> **What you should do**
From the first line of the listing below to the line containing "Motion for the", write out everything exactly. No pictures.

> **Provided data**
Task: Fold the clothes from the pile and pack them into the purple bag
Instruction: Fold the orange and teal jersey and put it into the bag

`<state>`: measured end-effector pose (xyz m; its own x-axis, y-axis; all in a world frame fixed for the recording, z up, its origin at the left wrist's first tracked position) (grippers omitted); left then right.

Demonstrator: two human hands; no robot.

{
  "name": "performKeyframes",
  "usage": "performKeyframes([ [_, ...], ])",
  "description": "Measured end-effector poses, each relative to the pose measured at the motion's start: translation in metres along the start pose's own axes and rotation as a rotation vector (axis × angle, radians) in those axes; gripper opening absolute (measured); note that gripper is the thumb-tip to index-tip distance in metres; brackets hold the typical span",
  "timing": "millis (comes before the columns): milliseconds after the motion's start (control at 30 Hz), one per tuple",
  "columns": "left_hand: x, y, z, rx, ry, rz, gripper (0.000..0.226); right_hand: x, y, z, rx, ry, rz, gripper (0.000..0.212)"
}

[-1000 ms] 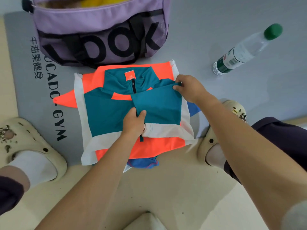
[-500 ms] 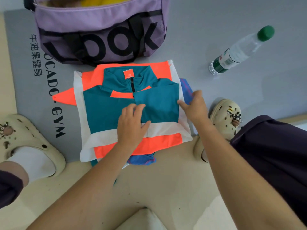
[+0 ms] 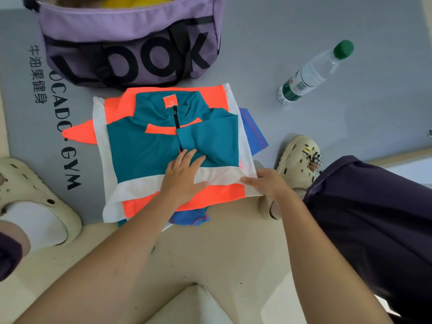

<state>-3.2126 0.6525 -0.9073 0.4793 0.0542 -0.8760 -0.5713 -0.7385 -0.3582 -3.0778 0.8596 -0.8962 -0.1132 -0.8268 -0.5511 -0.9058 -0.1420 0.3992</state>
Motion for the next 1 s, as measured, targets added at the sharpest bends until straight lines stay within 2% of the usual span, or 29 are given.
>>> performKeyframes([
  [33,-0.004,-0.002,0.001,-0.020,0.007,-0.025,0.073,-0.004,-0.001,-0.004,0.006,0.024,0.060,0.024],
  [100,-0.021,-0.014,0.002,-0.055,-0.109,-0.119,0.055,-0.009,-0.001,-0.011,0.016,0.107,0.237,0.030],
  [167,-0.037,-0.032,0.003,-0.145,-0.199,-0.369,0.042,-0.008,0.003,-0.019,0.027,0.229,0.438,0.032],
  [233,-0.035,-0.055,0.006,-0.262,-0.069,-0.659,0.042,0.002,0.016,-0.027,-0.007,0.359,0.534,0.028],
  [333,-0.022,-0.074,0.014,-0.428,0.078,-0.829,0.042,0.025,0.040,-0.037,-0.095,0.433,0.539,0.021],
  [433,-0.009,-0.062,0.020,-0.629,0.058,-0.870,0.028,0.038,0.052,-0.036,-0.137,0.395,0.485,0.018],
  [533,-0.006,-0.049,0.025,-0.617,0.019,-0.829,0.017,0.035,0.049,-0.029,-0.123,0.439,0.340,0.023],
  [600,-0.005,-0.043,0.026,-0.588,0.030,-0.836,0.016,0.020,0.051,-0.015,-0.085,0.348,0.257,0.031],
  [733,-0.009,-0.028,0.025,-0.546,0.027,-0.891,0.019,-0.004,0.086,0.035,0.017,-0.063,0.354,0.045],
  [833,-0.014,-0.012,0.020,-0.545,0.064,-0.914,0.026,0.004,0.126,0.064,-0.022,-0.135,0.252,0.049],
  [933,-0.017,0.008,0.015,-0.628,0.112,-1.069,0.024,0.006,0.148,0.081,-0.060,-0.187,0.112,0.031],
  [1000,-0.018,0.017,0.017,-0.698,0.085,-1.174,0.019,0.007,0.153,0.083,-0.047,-0.198,0.140,0.024],
])
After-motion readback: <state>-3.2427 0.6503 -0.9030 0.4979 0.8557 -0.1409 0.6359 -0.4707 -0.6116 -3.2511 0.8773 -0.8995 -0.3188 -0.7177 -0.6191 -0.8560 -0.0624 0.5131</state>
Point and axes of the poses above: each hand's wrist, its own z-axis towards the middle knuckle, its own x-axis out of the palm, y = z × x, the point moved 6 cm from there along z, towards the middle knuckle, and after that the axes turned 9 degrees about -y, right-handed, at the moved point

> **Your solution**
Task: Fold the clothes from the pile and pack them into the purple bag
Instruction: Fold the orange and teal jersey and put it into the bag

`<state>`: measured end-effector pose (xyz m; its own x-axis, y-axis; all in a world frame fixed for the recording, z up, its origin at the left wrist's first tracked position) (grippers omitted); left then right.

Demonstrator: two human hands; no robot.

{
  "name": "performKeyframes",
  "usage": "performKeyframes([ [_, ...], ])",
  "description": "Measured end-effector poses, each relative to the pose measured at the motion's start: translation in metres along the start pose's own axes and rotation as a rotation vector (axis × angle, radians) in those axes; gripper opening absolute (measured); note that gripper is the thumb-tip to index-tip distance in metres; brackets hold the typical span",
  "timing": "millis (comes before the columns): milliseconds after the motion's start (control at 30 Hz), one per tuple",
  "columns": "left_hand: x, y, z, rx, ry, rz, gripper (0.000..0.226); right_hand: x, y, z, rx, ry, rz, gripper (0.000..0.212)"
}

[-1000 ms] 
[-500 ms] 
[+0 ms] 

<state>-3.2126 0.6525 -0.9073 0.4793 0.0542 -0.8760 -0.5713 -0.7385 -0.3582 -3.0778 0.8596 -0.8962 -0.1132 -0.8268 -0.5511 -0.9058 -0.1420 0.3992</state>
Motion for the next 1 s, as measured, targets added at the sharpest bends until straight lines stay within 2% of the usual span, or 29 are given.

The exercise calls for nothing more.